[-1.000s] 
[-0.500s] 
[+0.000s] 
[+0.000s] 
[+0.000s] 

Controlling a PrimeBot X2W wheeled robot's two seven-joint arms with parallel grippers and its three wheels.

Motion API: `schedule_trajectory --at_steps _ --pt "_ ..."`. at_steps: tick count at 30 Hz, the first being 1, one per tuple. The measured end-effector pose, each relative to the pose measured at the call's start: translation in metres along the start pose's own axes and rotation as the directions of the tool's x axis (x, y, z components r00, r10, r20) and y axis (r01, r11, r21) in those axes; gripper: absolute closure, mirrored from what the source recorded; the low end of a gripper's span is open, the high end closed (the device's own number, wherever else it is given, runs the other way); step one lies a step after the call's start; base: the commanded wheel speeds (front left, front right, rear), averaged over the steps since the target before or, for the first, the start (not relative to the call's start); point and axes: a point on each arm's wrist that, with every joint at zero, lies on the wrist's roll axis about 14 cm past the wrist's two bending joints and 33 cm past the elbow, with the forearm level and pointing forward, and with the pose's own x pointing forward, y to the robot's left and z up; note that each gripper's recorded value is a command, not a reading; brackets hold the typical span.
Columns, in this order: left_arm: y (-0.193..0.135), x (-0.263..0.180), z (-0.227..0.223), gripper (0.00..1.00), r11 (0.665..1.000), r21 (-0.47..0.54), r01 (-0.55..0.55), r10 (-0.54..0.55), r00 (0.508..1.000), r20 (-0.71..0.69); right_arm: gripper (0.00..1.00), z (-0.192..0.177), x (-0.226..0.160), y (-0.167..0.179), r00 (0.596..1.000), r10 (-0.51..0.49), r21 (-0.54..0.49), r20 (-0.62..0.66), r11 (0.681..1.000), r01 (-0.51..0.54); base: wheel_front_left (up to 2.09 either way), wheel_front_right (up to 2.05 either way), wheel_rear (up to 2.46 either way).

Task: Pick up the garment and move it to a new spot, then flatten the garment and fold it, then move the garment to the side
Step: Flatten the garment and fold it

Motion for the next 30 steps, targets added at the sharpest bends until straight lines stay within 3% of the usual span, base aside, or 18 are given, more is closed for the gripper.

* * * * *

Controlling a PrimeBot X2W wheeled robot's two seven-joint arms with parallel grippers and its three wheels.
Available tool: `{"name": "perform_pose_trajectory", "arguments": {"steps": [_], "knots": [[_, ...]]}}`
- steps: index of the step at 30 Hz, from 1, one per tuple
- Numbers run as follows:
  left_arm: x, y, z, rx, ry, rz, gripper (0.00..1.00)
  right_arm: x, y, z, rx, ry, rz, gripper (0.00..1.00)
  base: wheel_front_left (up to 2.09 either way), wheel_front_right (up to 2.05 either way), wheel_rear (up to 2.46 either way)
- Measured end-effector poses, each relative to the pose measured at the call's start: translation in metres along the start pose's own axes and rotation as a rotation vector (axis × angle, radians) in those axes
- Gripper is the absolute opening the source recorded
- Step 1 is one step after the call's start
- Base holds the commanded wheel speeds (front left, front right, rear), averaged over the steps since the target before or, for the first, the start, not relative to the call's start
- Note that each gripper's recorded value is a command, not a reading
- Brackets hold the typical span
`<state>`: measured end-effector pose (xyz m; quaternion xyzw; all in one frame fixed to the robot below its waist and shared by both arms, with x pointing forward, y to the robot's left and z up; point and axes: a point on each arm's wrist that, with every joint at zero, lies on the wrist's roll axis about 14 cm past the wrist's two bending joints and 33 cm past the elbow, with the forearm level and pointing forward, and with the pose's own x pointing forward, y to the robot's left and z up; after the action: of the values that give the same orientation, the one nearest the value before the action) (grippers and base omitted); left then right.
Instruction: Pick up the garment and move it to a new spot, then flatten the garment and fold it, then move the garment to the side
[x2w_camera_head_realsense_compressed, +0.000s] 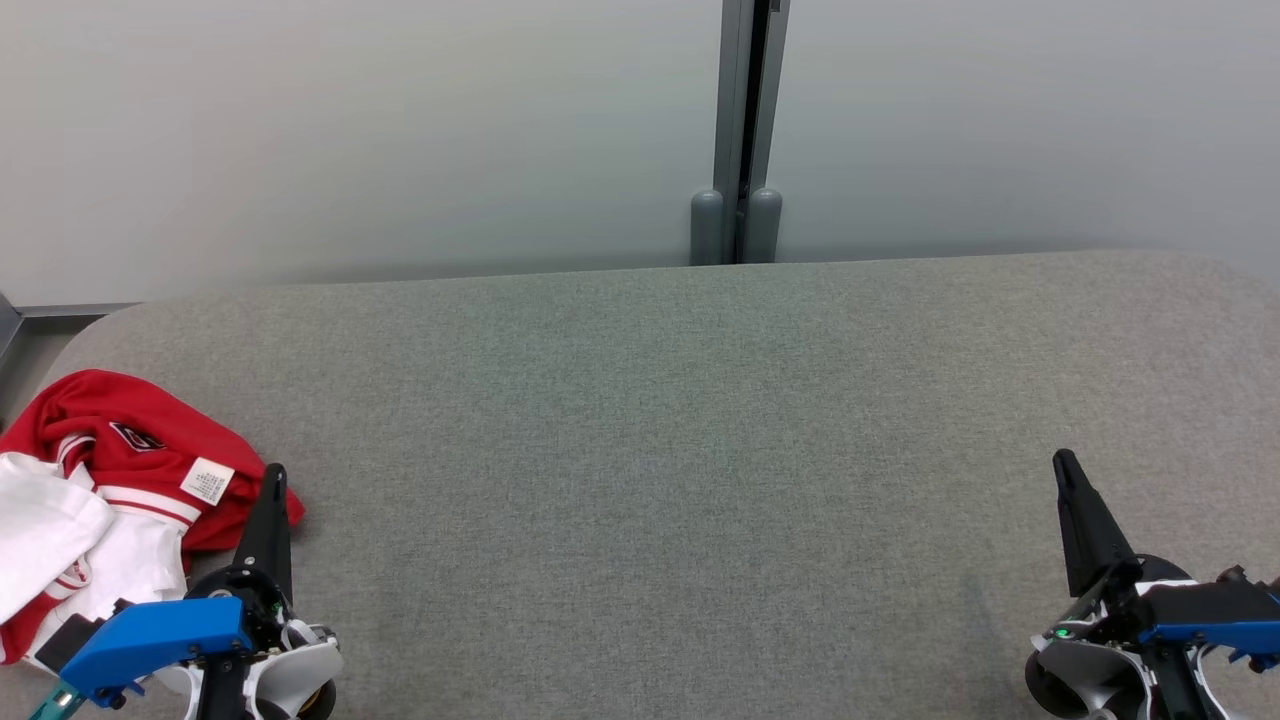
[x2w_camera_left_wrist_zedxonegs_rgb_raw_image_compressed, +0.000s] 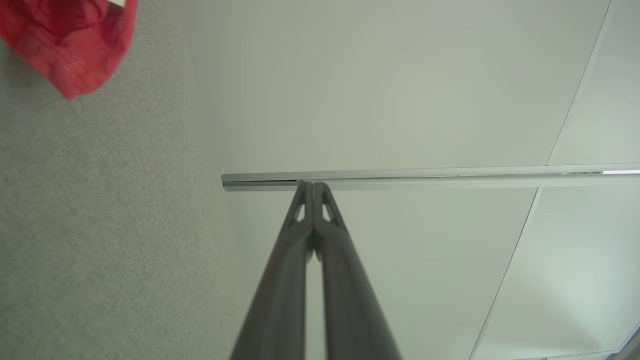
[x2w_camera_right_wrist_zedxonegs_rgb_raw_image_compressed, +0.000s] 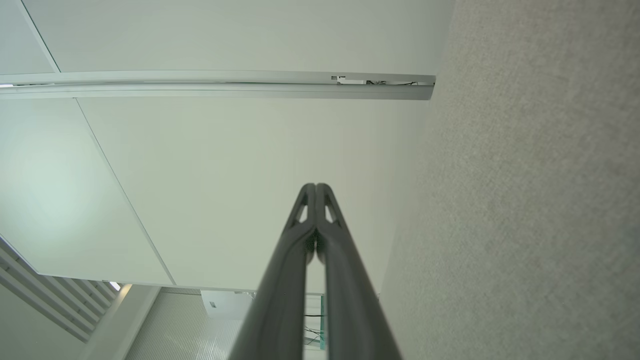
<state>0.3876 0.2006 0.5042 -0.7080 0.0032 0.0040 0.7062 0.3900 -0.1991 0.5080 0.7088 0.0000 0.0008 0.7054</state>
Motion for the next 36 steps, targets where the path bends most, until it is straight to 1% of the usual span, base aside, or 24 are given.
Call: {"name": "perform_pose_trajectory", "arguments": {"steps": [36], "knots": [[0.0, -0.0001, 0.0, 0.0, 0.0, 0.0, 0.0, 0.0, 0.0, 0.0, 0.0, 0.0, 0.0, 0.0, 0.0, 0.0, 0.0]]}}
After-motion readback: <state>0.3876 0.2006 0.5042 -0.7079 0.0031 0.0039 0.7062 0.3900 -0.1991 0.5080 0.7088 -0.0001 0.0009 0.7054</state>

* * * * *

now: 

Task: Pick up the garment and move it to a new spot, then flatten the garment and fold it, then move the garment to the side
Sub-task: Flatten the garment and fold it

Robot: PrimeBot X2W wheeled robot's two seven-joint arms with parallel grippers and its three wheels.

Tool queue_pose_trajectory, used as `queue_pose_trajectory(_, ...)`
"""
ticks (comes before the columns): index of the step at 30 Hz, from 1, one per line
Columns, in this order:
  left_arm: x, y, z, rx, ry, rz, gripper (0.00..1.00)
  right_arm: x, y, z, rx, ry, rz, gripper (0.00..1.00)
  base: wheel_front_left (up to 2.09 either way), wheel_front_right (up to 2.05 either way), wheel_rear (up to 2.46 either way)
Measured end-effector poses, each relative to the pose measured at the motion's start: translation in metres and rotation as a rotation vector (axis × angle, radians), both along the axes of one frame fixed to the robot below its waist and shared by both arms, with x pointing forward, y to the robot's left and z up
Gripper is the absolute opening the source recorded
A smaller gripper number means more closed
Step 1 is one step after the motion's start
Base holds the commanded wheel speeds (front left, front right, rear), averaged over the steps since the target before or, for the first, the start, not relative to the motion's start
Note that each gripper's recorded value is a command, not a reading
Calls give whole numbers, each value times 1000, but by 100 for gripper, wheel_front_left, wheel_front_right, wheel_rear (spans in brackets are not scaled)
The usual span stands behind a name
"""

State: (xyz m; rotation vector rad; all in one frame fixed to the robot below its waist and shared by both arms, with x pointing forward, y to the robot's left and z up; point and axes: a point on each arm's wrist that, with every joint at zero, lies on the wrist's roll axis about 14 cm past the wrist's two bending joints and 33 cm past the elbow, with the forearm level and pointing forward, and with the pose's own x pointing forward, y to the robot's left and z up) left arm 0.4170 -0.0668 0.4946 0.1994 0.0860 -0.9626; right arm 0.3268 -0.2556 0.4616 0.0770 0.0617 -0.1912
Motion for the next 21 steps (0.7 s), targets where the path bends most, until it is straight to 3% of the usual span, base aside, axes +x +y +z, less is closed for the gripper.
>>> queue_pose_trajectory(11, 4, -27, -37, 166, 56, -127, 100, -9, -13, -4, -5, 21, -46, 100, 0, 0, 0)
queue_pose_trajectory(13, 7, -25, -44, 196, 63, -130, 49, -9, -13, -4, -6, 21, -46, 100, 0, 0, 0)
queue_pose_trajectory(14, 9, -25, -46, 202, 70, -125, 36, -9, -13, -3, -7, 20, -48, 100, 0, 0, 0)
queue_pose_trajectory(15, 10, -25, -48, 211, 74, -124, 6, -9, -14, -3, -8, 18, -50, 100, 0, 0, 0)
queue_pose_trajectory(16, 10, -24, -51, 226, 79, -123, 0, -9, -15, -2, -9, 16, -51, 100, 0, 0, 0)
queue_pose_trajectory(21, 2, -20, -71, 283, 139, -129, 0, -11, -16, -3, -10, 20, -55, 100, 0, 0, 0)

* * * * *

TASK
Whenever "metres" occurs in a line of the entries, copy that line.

OUTPUT FOR THIS EXERCISE
Motion API: `schedule_trajectory --at_steps _ --pt "_ ..."`. at_steps: tick count at 30 Hz, the first being 1, one per tuple. The measured end-effector pose, each relative to the pose measured at the call's start: translation in metres along the start pose's own axes and rotation as the directions of the tool's x axis (x, y, z components r00, r10, r20) and y axis (r01, r11, r21) in those axes; gripper: absolute closure, mirrored from what the source recorded; the low end of a gripper's span is open, the high end closed (the device's own number, wherever else it is given, runs the other way); step one lies a step after the call's start; base: the commanded wheel speeds (front left, front right, rear), averaged over the steps since the target before or, for the first, the start (not relative to the call's start); point and axes: a point on each arm's wrist that, with every joint at zero, lies on the wrist's roll axis about 14 cm past the wrist's two bending joints and 33 cm past the elbow, with the forearm level and pointing forward, and with the pose's own x pointing forward, y to the robot's left and z up; note that each gripper's recorded value is a command, not a reading; brackets hold the typical span.
- Measured end-effector poses, each relative to the pose measured at the call's start: translation in metres along the start pose's own axes and rotation as a rotation vector (axis × angle, radians) in those axes
Measured end-effector poses, each relative to the pose measured at the motion's start: translation in metres and rotation as a rotation vector (axis × angle, radians), both along the axes of one frame fixed to the robot below its waist and shared by both arms, with x pointing forward, y to the robot's left and z up

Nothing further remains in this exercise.